So yeah, we spent a few months talking to lots of people in the company and tried to find something useful, but then said, well, it wasn’t going to be actually useful. So, then I pivoted the team that was brought over to focus on something that was a problem, which was Google’s—about half of its code was C++ and half was Java. And this, 17 years ago, it was just at the beginning of the NPTL, the new POSIX threading library in Linux. Before that, there was this thing called Linux Threads that was terrible and not really usable. So, when Google started—and there was no C++ threading standard, right, so you had to write your own threading primitives, effectively, to do stuff. And you know how memory safe C is, right?

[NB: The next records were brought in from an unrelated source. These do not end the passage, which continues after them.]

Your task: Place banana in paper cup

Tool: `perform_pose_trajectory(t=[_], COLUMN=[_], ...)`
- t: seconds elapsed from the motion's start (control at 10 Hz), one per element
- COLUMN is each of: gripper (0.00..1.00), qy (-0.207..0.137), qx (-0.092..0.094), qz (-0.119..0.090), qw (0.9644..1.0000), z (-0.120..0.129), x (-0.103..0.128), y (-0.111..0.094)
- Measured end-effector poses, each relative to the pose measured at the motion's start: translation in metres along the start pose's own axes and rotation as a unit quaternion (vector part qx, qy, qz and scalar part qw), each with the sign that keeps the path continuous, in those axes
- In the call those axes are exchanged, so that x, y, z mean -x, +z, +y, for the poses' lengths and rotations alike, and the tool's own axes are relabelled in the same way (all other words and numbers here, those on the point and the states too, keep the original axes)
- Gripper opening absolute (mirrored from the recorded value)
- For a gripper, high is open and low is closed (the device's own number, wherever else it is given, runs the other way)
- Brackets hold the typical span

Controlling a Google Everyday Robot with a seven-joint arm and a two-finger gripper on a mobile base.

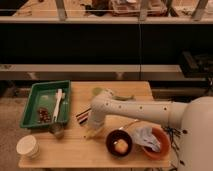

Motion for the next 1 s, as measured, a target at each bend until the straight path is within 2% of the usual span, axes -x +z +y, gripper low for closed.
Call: perform_pose_trajectory(t=[0.1, 0.2, 0.3, 0.4, 0.5, 0.6, 0.9, 1.0], gripper=[0.13, 0.13, 0.13, 0.13, 0.13, 0.13, 0.13, 0.13], qy=[-0.015, -0.032, -0.049, -0.063, -0.085, -0.094, -0.102, -0.107], qx=[-0.021, -0.041, -0.058, -0.070, -0.089, -0.100, -0.105, -0.107], qz=[-0.018, -0.047, -0.079, -0.102, -0.131, -0.144, -0.156, -0.167], qw=[0.9995, 0.9976, 0.9940, 0.9903, 0.9838, 0.9799, 0.9770, 0.9744], z=[-0.005, -0.010, -0.015, -0.020, -0.026, -0.029, -0.031, -0.031], x=[0.012, 0.024, 0.035, 0.044, 0.057, 0.062, 0.067, 0.070], y=[-0.023, -0.047, -0.068, -0.082, -0.103, -0.114, -0.118, -0.119])
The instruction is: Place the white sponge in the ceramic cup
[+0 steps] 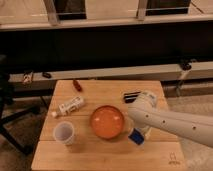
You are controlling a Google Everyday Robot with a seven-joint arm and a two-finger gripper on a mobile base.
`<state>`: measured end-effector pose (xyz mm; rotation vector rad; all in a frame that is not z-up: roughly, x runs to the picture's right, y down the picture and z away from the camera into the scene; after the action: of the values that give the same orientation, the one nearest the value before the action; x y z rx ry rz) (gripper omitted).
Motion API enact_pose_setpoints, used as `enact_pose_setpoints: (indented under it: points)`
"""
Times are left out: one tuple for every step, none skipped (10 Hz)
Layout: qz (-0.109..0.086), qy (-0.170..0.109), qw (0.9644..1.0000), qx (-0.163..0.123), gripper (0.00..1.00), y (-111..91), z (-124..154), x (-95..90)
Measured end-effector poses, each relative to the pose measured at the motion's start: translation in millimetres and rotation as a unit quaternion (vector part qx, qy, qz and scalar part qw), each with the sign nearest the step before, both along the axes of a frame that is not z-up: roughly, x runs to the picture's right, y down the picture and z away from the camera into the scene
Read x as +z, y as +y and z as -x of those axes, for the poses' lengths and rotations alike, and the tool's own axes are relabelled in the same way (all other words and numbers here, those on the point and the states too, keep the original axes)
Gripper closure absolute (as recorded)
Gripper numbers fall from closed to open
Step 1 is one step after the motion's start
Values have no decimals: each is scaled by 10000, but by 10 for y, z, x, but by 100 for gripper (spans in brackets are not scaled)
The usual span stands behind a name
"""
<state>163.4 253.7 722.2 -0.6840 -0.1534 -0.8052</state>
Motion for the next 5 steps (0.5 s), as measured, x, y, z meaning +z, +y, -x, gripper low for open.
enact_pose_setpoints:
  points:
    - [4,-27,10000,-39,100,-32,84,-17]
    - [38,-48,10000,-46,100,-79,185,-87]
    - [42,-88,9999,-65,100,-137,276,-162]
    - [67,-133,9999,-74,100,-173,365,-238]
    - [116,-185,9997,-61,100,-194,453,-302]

So, Google had developed all of its own threading primitives. They were pretty low level though. And the first engineer hired into Google decided, well, we’re scraping the entire web; we need throughput, which was true. And the chips at the time were the Pentium 4, which was what Transmeta was competing against, which—well, anyway, I won’t go back into CPUs, but determination was made that the most efficient thing to do would be to write a single-threaded event loop and run everything that way. And that was true at the time, but very shortly after 1998, when Google started, multi-core happened. Chips changed everything.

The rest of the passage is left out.